Still, as I’m assembling the final burger in the kitchen, I hear some unqualified praise coming from the dining room: “Awesome!” “Amazing!” I understand how Adrian Fenty must have felt before someone discovered his school-board plan was plagiarized, but my lunch companions swear I should take more credit for the flavorful, if ungainly, burgers. “It’s the best nonbeef burger I’ve ever had,” says Angela.

It may also be the most expensive one. The two Maine lobsters, 5 pounds in all, set me back $100. The rest of the ingredients cost about $44. Food costs alone top $140; that’s $35 per burger, and I wasn’t paying for labor. I’ve already surpassed the price of Central’s sandwich, and my version is completely bereft of culinary cachet.

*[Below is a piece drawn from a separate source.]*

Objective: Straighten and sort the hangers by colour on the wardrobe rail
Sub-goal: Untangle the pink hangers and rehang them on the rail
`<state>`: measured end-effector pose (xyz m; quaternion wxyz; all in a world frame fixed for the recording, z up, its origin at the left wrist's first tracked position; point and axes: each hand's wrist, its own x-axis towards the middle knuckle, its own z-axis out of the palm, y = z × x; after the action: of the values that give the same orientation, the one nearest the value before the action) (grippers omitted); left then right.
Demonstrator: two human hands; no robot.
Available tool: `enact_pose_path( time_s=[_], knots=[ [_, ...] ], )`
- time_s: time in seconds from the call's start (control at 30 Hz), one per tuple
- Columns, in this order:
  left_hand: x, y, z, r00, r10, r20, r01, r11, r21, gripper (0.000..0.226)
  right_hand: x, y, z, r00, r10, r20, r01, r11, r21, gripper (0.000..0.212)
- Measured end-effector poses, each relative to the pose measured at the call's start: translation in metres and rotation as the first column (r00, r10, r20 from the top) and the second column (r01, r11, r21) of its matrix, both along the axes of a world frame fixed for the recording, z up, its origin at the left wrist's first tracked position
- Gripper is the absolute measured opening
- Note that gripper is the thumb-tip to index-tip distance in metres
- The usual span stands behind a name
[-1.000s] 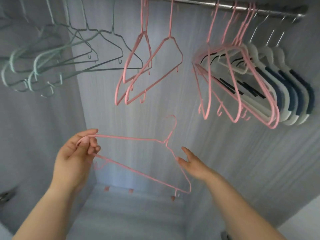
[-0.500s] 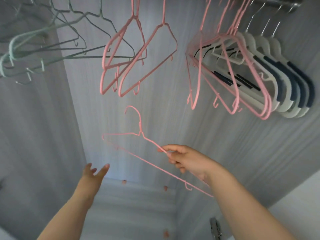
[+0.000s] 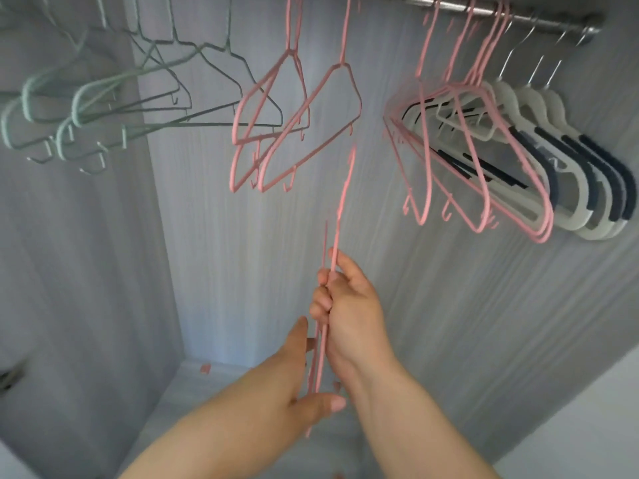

The next day, I meet Richard at Central to review my efforts. He laughs at my stories of cracking open the lobster with a hammer and trying to roll up the unruly pile of julienne potatoes. Then, perhaps out of sympathy, he tells me some secrets, namely that his lobster burger includes 10 percent scallop meat, which helps explain the plumpness of his patty. He also admits that he buys lobster meat already shucked. It costs more, but it saves staff time.

Richard seems relieved that my experiment has somewhat justified the charge of his burger. In fact, it has given him a convenient excuse to consider raising the price, since his food costs for the sandwich hover around 45 percent, he says (Richard tries to keep food costs at 30 percent of menu price). “We should sell it for $36,” he says. If he does raise the price, blame me. Otherwise, you might just take Richard’s advice after hearing my tale of lobster-burger woe.

“Don’t make it,” he says. “Make reservations instead.”